Schirrmacher [86] emphasizes that, at the time Planck formulated his law, a solid proof of Kirchhoff's remained absent. Furthermore, he highlights that, as late as 1912, Hilbert was arguing that Kirchhoff's law still lacked proof [86]. Hilbert makes this statement in spite of Planck's attempt to prove the law in his Theory of Heat Radiation [9]. Schirrmacher also outlines that nearly all attempts to advance universality were met with a refutation [86; p. 16]. Sadly, these corrections never prevailed.
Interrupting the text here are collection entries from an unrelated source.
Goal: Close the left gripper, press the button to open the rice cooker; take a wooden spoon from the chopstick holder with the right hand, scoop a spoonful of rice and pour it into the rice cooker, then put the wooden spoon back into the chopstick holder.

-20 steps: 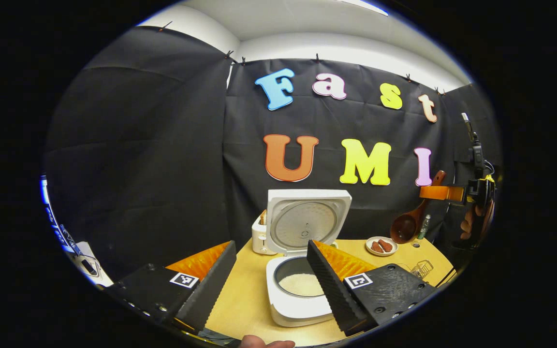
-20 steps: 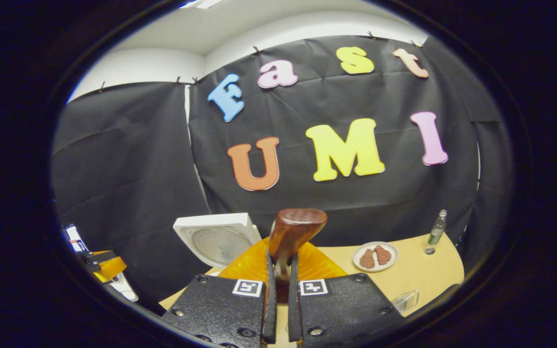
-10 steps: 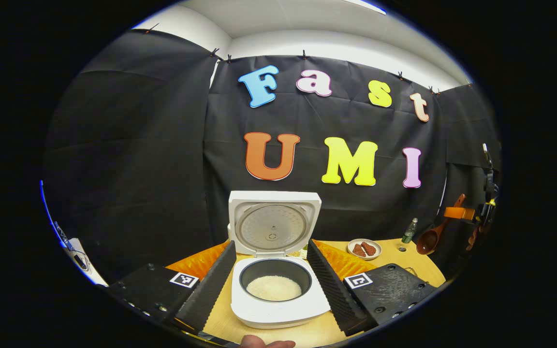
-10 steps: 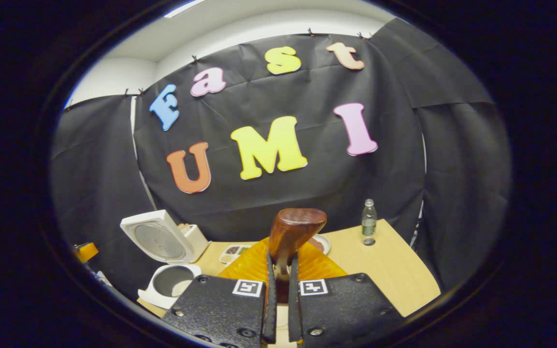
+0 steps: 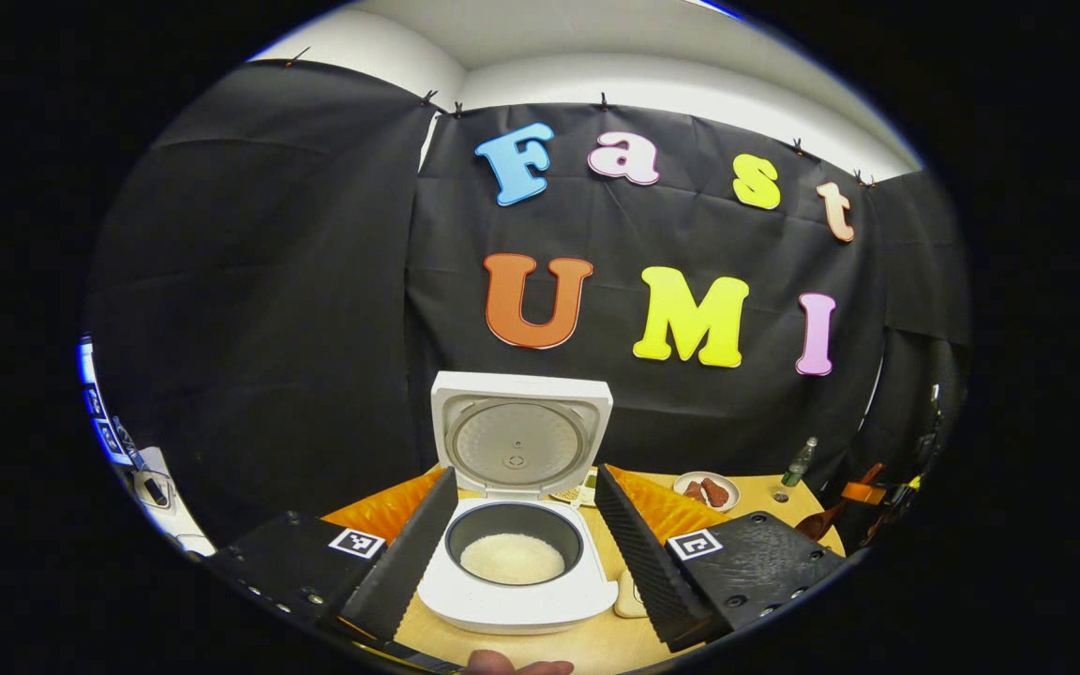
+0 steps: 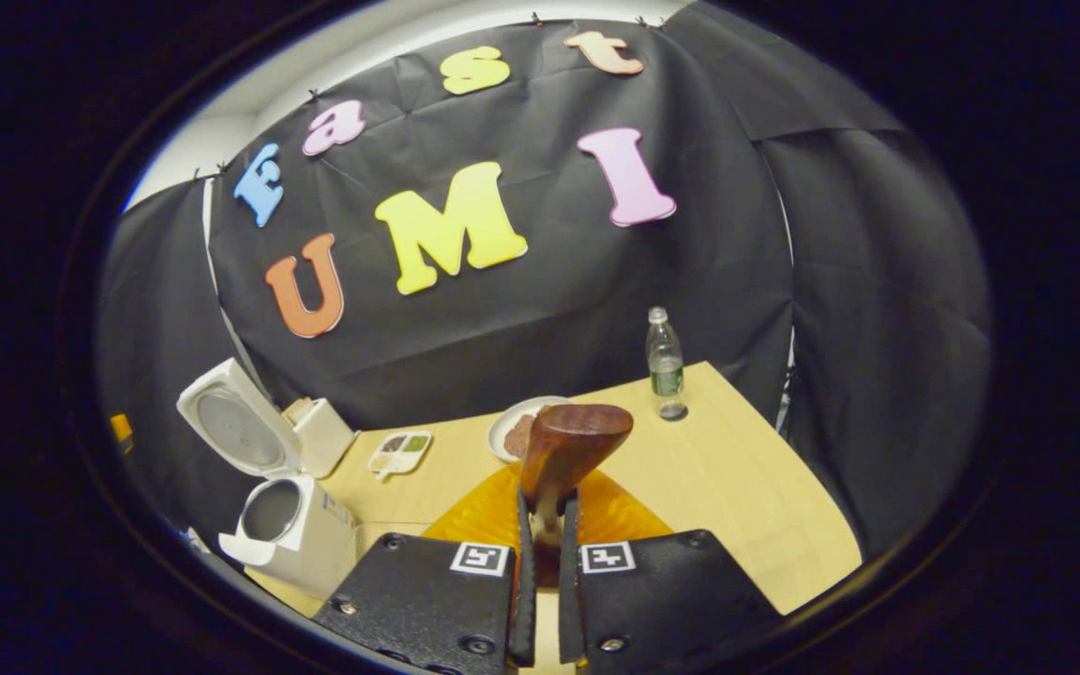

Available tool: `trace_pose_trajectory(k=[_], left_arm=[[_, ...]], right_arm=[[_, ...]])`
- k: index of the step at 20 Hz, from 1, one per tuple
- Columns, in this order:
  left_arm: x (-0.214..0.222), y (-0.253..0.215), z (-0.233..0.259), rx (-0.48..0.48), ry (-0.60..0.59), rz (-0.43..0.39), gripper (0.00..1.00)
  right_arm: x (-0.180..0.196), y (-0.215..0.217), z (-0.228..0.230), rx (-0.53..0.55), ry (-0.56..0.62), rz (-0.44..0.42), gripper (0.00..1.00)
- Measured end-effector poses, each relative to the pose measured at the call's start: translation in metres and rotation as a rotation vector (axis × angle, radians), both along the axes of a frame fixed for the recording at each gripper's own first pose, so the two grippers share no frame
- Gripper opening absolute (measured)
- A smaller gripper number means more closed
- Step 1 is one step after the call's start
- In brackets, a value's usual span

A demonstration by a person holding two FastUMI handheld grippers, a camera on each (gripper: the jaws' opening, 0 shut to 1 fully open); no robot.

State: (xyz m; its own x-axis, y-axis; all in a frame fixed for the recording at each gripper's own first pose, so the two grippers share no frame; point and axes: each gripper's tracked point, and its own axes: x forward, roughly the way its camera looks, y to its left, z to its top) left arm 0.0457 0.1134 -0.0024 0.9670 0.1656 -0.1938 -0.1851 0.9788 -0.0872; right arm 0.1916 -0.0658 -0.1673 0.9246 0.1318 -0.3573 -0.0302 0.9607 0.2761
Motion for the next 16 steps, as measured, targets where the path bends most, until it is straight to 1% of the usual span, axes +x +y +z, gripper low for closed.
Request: trace_pose_trajectory(k=[2,9,14,15,16], left_arm=[[-0.002,-0.011,-0.004,-0.009,0.022,0.007,0.94],[0.003,-0.04,-0.007,0.001,0.058,0.02,0.94],[0.003,-0.046,-0.009,0.022,0.083,0.029,0.94],[0.004,-0.047,-0.009,0.023,0.084,0.03,0.94],[0.005,-0.047,-0.008,0.023,0.083,0.031,0.94]], right_arm=[[0.013,-0.002,-0.027,0.007,0.029,0.012,0.14],[0.039,-0.006,-0.091,0.05,0.088,0.031,0.14],[0.045,-0.005,-0.114,0.087,0.101,0.03,0.15],[0.046,-0.005,-0.115,0.091,0.095,0.031,0.17],[0.047,-0.006,-0.114,0.094,0.085,0.03,0.17]])
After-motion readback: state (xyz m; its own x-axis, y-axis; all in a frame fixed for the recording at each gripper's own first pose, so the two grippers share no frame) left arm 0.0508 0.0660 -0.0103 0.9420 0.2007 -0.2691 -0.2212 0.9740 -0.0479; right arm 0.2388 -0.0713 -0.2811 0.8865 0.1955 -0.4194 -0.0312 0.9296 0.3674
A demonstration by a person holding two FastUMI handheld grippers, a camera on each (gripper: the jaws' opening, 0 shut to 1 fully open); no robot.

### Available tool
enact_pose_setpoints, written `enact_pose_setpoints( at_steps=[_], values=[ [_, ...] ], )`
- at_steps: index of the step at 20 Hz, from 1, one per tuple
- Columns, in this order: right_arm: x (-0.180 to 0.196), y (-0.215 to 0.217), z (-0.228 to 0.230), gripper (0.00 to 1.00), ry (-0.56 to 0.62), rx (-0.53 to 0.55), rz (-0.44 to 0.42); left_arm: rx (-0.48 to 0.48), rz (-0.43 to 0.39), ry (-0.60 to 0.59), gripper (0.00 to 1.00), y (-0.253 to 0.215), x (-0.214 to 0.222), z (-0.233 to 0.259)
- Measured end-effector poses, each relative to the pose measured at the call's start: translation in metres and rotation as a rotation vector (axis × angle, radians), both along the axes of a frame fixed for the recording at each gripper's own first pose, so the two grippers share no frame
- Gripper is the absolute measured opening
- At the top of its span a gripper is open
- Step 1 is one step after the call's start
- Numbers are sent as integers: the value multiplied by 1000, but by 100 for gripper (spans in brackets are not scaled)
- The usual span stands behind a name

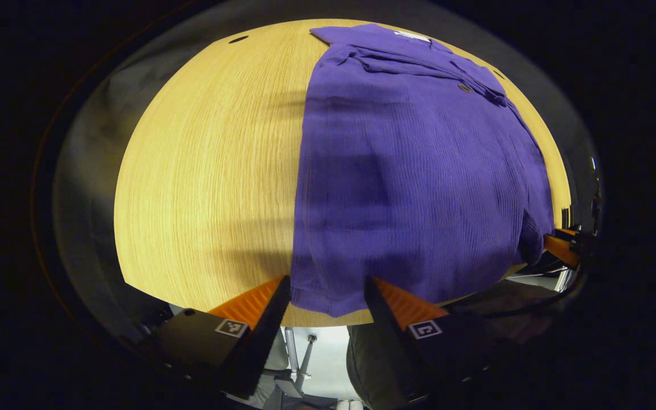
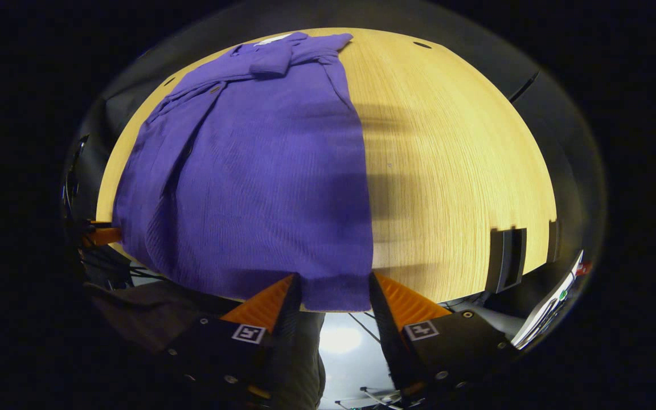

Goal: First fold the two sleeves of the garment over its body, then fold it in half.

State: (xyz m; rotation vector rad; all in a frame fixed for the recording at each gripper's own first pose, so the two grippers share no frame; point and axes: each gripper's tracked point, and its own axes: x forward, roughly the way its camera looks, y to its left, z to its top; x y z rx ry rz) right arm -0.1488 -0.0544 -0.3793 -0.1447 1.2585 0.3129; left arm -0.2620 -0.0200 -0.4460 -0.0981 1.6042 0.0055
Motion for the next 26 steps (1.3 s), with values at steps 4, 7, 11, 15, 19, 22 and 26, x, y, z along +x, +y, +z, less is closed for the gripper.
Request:
enact_pose_setpoints(
  at_steps=[4, 7, 11, 15, 19, 22, 26],
  values=[
    [5, 10, 3, 25, 57, 87, -118, -44, 15, 12, 35, -21, 5, 1],
    [7, 16, 5, 10, 73, 107, -160, -93, -35, 36, 12, -34, 6, 4],
    [13, 30, 33, 6, 39, 166, -207, -156, 29, -19, 12, -40, 29, 18],
    [41, 56, 84, 6, -78, 229, -210, -234, 17, -134, 12, -39, 77, 63],
    [74, 82, 129, 6, -182, 299, -222, -277, -71, -234, 12, -44, 140, 88],
    [101, 89, 149, 6, -238, 306, -219, -274, -119, -283, 12, -43, 188, 102],
    [149, 98, 172, 6, -284, 340, -199, -235, -121, -342, 12, -38, 252, 109]
  ],
)
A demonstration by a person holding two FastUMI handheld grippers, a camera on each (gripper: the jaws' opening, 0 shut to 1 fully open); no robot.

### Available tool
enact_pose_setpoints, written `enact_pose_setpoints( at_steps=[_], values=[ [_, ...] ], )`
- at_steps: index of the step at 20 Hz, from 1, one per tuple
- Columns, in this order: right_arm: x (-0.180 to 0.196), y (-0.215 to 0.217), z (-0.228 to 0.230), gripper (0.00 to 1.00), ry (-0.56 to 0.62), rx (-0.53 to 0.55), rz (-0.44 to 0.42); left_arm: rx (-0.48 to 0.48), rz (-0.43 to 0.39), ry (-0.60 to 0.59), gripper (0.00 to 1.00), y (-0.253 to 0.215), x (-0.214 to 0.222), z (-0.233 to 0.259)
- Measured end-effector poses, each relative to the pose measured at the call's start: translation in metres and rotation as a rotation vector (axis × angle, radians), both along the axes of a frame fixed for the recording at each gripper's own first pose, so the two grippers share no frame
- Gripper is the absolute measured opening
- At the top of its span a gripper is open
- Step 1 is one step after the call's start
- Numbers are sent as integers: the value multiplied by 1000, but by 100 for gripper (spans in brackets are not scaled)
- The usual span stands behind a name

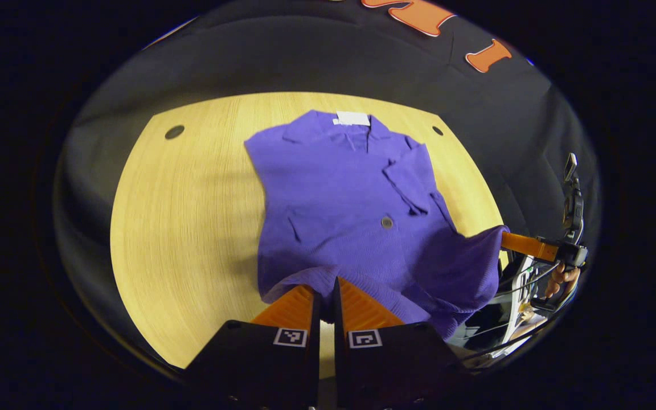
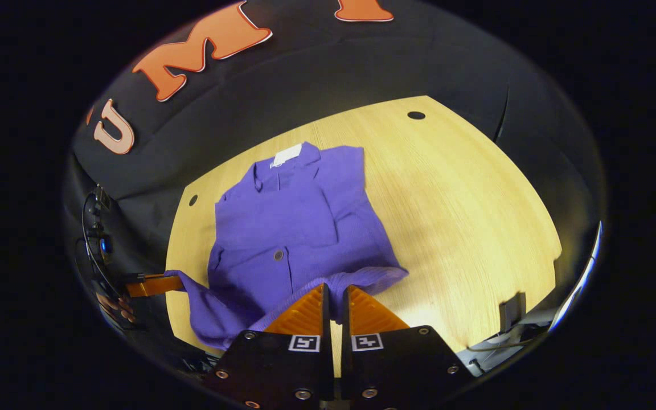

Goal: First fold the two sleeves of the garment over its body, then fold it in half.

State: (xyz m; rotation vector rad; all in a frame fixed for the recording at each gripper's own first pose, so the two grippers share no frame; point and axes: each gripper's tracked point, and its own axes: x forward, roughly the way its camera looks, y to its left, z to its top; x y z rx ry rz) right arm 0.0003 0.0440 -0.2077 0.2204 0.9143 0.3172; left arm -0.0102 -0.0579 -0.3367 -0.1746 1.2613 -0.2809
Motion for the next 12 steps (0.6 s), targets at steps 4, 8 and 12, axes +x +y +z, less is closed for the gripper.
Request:
enact_pose_setpoints(
  at_steps=[4, 8, 12],
  values=[
    [57, -1, 13, 5, -15, 28, 31, 58, 17, -49, 12, 3, 52, 6],
    [116, 2, 20, 5, -35, 28, 73, 120, 32, -98, 12, 9, 113, 7],
    [172, 7, 19, 5, -40, 30, 101, 247, -4, -144, 12, 23, 170, -8]
  ],
)
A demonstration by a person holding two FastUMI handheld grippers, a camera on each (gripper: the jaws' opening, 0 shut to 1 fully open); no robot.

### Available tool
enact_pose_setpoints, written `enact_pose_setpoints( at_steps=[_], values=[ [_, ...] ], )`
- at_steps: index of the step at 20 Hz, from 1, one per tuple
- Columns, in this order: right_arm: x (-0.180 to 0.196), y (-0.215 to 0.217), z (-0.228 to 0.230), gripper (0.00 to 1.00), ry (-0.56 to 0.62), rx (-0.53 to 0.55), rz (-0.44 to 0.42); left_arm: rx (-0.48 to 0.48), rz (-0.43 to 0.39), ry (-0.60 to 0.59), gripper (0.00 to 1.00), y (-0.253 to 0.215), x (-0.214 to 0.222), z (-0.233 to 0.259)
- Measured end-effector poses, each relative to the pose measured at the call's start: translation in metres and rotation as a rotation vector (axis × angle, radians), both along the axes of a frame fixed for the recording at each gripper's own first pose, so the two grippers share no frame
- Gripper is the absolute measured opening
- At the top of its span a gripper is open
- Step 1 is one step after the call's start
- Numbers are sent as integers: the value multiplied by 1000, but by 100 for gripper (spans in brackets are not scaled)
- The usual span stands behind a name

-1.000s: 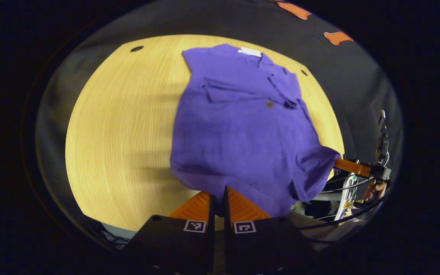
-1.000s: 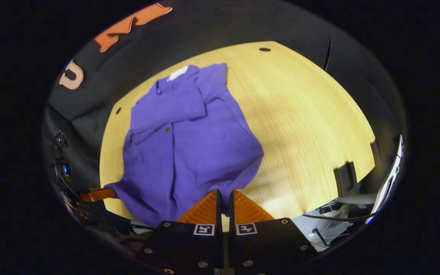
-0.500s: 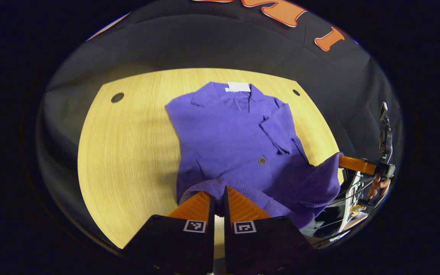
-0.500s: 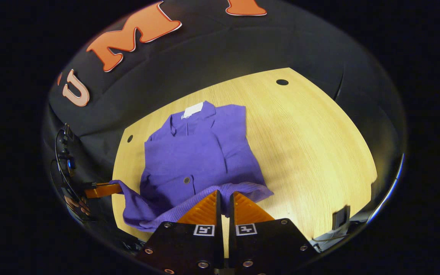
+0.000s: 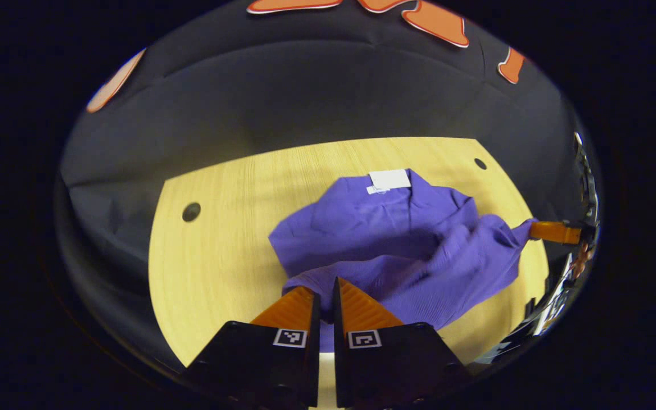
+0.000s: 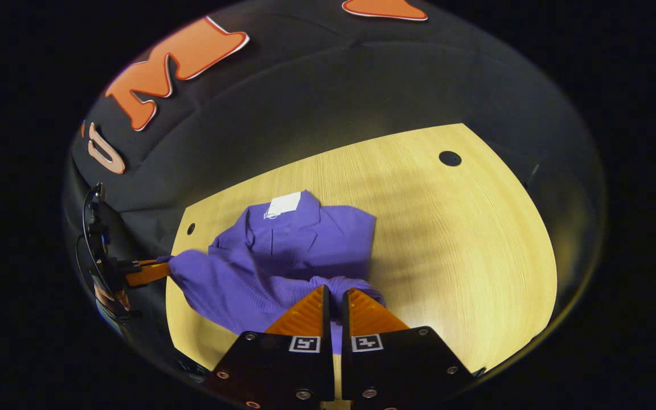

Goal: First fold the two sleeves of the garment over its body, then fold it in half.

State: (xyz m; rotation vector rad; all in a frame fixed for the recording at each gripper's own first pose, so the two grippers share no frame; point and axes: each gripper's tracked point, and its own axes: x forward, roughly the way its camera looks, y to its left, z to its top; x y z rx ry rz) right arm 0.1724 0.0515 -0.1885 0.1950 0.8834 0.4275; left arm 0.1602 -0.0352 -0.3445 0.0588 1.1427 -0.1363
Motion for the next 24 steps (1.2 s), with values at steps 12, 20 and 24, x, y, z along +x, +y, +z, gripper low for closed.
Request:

De la Provostaye was one of the first to offer an analysis of cavity radiation following Kirchhoff, in 1863 [87]. In his work, de la Provostaye deduces that the radiation within a perfectly absorbing cavity must be black [87]. He also infers that a cavity, a portion of whose walls are perfectly absorbing, and which contains an object of arbitrary emittance and reflectance, must also contain normal (or blackbody) radiation [87]. Like Kirchhoff, he attempts to extend his findings to a perfectly reflecting cavity. At first, he concedes that a fully reflecting cavity must be devoid of radiation. At this point, de la Provostaye should have ceased as the question was resolved; but strangely ... he continues. Prompted perhaps by the quest for Kirchhoff's universality [20-22], he permits radiation to enter the perfectly reflecting cavity and immediately moves to show that such radiation must be black [87]. As a result, de la Provostaye stumbles in a manner quite similar to Kirchhoff and his paper does not, in fact, form a refutation of Kirchhoff's law [87]. De la Provostaye simply objected that Kirchhoff, by introducing perfect reflectors, essentially dictated the result which he sought [86].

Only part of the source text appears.